→ Your goal
If a line of the records contains the string "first", copy it out.
(Record set Opens)
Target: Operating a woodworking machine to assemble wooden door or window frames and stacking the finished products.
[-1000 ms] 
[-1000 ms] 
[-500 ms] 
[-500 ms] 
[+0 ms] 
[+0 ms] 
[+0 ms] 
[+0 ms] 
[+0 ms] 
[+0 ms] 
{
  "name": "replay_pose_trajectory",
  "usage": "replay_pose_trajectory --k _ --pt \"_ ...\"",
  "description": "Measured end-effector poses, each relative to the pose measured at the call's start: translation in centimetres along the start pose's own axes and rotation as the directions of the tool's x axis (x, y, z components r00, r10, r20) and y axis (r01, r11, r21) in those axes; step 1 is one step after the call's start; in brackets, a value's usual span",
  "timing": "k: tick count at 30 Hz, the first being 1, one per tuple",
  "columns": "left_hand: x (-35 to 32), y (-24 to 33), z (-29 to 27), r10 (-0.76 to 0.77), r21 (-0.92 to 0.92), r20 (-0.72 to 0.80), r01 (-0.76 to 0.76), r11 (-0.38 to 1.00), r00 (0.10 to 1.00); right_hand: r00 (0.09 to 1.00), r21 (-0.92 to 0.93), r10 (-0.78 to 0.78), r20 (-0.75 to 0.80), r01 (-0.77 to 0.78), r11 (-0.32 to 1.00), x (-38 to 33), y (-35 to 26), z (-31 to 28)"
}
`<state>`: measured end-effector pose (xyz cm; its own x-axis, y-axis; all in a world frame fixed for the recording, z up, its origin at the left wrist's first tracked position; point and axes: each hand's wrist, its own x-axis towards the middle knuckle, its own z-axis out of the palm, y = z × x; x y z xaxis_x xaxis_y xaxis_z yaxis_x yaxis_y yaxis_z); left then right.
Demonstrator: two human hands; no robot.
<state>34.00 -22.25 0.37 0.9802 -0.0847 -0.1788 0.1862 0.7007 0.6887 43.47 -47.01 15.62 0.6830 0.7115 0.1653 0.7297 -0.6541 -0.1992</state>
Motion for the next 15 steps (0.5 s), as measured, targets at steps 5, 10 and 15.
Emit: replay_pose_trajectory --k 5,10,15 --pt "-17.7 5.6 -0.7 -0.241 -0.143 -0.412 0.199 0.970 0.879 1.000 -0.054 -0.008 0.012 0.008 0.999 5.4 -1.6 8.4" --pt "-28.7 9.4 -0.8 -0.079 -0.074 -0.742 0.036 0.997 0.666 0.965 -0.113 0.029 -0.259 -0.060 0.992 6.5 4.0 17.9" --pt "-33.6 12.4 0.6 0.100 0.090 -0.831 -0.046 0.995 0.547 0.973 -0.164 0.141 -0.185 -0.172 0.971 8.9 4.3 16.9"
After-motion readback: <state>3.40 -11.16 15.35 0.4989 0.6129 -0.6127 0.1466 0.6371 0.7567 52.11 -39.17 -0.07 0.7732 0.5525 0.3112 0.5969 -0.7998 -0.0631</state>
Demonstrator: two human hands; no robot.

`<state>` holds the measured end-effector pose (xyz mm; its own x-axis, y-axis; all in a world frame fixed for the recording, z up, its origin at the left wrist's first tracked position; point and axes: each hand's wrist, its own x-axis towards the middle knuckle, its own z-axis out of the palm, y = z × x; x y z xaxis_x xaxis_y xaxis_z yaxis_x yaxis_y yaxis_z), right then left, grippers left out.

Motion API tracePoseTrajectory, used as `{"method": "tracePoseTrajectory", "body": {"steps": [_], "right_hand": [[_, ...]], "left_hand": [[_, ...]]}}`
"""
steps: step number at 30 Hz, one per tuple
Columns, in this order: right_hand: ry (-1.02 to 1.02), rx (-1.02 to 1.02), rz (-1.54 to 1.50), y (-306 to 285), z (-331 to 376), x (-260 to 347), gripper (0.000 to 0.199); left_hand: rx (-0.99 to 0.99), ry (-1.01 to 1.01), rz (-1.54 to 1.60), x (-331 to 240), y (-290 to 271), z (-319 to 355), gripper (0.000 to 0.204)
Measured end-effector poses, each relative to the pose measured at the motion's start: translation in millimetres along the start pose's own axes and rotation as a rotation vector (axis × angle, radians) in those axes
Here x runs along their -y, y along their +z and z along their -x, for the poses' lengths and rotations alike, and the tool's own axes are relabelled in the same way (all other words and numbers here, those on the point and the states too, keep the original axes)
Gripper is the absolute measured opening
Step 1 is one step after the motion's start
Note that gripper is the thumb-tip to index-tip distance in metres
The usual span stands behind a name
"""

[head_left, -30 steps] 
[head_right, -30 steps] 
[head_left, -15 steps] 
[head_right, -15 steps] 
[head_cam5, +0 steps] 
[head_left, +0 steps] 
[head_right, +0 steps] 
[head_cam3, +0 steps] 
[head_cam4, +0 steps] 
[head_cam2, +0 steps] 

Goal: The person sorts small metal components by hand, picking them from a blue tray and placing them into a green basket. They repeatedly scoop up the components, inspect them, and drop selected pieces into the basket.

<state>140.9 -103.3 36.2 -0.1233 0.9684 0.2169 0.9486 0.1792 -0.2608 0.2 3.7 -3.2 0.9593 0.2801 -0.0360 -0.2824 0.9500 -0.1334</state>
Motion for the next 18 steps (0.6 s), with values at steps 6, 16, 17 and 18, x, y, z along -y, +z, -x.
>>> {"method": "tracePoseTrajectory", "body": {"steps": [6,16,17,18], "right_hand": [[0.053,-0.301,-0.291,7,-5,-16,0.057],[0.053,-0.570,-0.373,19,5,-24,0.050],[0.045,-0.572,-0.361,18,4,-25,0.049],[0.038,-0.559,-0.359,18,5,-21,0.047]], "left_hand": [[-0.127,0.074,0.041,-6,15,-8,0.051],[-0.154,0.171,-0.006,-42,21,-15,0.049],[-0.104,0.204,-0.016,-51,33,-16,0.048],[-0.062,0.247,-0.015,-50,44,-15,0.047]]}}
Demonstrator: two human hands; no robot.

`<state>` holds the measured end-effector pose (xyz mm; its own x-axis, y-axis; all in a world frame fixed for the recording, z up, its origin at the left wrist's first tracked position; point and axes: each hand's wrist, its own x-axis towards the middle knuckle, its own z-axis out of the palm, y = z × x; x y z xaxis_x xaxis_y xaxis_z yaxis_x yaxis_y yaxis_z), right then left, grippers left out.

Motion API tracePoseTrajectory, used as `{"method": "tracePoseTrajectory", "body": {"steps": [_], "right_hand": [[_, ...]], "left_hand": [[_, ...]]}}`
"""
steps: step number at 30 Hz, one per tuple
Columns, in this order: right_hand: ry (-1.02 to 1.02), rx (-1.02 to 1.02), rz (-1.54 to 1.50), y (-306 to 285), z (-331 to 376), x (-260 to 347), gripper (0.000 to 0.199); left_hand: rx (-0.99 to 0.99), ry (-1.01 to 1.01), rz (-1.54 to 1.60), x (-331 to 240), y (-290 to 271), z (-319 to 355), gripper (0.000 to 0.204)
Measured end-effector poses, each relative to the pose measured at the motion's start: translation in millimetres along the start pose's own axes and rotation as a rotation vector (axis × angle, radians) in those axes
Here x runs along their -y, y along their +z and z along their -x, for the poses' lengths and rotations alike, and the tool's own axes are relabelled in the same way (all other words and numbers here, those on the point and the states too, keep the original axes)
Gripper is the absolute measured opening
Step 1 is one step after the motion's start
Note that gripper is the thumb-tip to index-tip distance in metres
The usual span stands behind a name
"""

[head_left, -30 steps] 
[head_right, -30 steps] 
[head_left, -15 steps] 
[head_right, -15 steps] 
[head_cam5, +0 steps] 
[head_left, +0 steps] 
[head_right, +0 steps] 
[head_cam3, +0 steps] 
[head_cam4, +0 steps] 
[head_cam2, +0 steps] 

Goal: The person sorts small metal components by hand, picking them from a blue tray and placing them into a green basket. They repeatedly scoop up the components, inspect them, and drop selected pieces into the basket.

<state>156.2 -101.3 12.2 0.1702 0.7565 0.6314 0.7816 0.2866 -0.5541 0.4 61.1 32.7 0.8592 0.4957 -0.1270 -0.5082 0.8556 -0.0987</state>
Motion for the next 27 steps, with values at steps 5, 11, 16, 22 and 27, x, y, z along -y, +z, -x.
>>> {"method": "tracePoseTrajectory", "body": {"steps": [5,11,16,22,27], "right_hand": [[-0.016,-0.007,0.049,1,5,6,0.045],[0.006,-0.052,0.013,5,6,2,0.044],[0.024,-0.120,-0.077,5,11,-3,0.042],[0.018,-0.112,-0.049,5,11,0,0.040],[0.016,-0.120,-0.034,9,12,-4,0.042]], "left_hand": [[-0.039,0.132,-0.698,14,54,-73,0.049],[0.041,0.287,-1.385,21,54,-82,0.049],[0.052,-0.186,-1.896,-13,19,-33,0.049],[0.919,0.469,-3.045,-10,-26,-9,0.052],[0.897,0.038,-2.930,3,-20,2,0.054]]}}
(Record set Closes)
→ Task solution
  "timing": "k: tick count at 30 Hz, the first being 1, one per tuple",
`<state>`: measured end-effector pose (xyz cm; its own x-axis, y-axis; all in a world frame fixed for the recording, z up, its origin at the left wrist's first tracked position; point and axes: each hand's wrist, its own x-axis towards the middle knuckle, its own z-axis out of the palm, y = z × x; x y z xaxis_x xaxis_y xaxis_z yaxis_x yaxis_y yaxis_z); left then right.
`<state>` holds the measured end-effector pose (xyz mm; its own x-axis, y-axis; all in a world frame fixed for the recording, z up, its origin at the left wrist's first tracked position; point and axes: each hand's wrist, its own x-axis towards the middle knuckle, its own z-axis out of the palm, y = z × x; x y z xaxis_x xaxis_y xaxis_z yaxis_x yaxis_y yaxis_z), right then left, grippers left out.
`<state>` holds the measured end-effector pose (xyz mm; its own x-axis, y-axis; all in a world frame fixed for the recording, z up, its origin at the left wrist's first tracked position; point and axes: each hand's wrist, its own x-axis towards the middle knuckle, its own z-axis out of the palm, y = z × x; x y z xaxis_x xaxis_y xaxis_z yaxis_x yaxis_y yaxis_z), right then left, grippers left out.

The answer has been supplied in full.